Dedicatoria
Á «La Buenos Aires»
La Autora.
I
—¡Bah!—exclamó Mauricio Ridel, arrojando la pluma despues de escribir
la palabra Fin bajo la última línea de una cuartilla marcada con el
guarismo 60.
—¿Qué es eso?—interrogó un jóven que escribía allí cerca.
—El postrer párrafo del folletin—respondió Mauricio, alargando la hoja á un cajista que aguardaba.
—¡Cómo! ¿Mañana acaba Chamusquinas de Amor?
Hoy quedaba su héroe en una situacion extrema: la mano armada de un
revólver, esperando para morir el primer rayo de sol; y ya, este
comenzaba á dorar las copas de los árboles; y al verlo, «Enrique apoya
el arma contra el corazon, enviando á María su último pensamiento; á
Dios su última plegaria.»—¿Muere?
—No; porque—«De repente, un brazo cariñoso rodeó su cuello; un rostro pálido y mojado de lágrimas se apoyó en su rostro...
—¡Perdon!
—¡Perdon!—se oyó á la vez...
«Y el primer rayo de sol aguardado como una señal de muerte, fué la aurora de su felicidad».
—¡Bien! ¡oh! ¡Qué bien!—aplaudió el otro; y añadió con dramático ademan:
—¡Ah! que no haya para nosotros, párias del destino, ¡un rayo de sol que venga á redimirnos!
—Sí: y más que uno: dos—repuso Mauricio.—La resignacion y el trabajo.
—¡La resignacion! ¡el trabajo!—replicó el interlocutor con forzada
risa.—Solo tú puedes decir eso; tú, que no contento con la tarea diaria,
la has subido á catorce horas.
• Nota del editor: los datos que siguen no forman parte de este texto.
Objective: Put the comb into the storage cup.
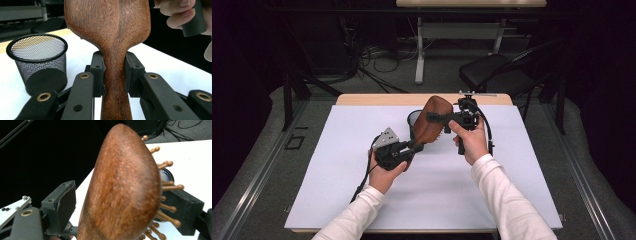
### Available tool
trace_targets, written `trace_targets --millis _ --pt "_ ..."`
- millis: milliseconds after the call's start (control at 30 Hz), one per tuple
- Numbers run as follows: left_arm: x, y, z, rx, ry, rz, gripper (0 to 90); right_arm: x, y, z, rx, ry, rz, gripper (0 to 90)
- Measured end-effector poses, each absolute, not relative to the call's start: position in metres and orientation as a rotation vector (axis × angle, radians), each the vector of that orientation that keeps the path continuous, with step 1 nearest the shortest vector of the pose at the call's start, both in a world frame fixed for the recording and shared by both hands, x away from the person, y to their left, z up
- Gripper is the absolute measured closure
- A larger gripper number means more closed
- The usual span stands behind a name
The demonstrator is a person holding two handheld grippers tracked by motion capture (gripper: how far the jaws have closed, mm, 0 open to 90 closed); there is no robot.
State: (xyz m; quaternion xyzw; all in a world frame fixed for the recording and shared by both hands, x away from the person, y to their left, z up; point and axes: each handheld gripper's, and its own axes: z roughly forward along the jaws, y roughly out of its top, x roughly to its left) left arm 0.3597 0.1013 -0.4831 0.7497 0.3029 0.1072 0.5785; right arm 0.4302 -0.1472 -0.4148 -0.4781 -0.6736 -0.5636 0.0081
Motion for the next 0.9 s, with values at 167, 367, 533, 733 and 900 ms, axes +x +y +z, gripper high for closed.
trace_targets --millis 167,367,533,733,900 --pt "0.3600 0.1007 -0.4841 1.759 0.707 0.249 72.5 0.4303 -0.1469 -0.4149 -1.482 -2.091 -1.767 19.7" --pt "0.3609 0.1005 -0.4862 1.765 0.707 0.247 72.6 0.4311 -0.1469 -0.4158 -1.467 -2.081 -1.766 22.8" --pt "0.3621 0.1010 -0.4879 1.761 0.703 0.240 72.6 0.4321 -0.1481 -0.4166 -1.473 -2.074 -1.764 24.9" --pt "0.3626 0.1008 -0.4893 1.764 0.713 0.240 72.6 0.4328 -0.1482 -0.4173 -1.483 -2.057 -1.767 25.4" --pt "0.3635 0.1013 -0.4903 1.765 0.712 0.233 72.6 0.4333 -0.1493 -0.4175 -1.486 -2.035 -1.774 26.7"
Catorce horas, pluma en mano, encorvado
sobre la implacable cuartilla, y precisamente, apenas en convalecencia
de la terrible herida que casi te lleva al sepulcro.
—Sin embargo, ya lo vés: estoy sano y fuerte. Un poco de sueño; á
veces, un poco de fatiga; pero se piensa en el fin propuesto, y todo eso
vuela y se desvanece.—
Hablando así, Mauricio consultó su reloj.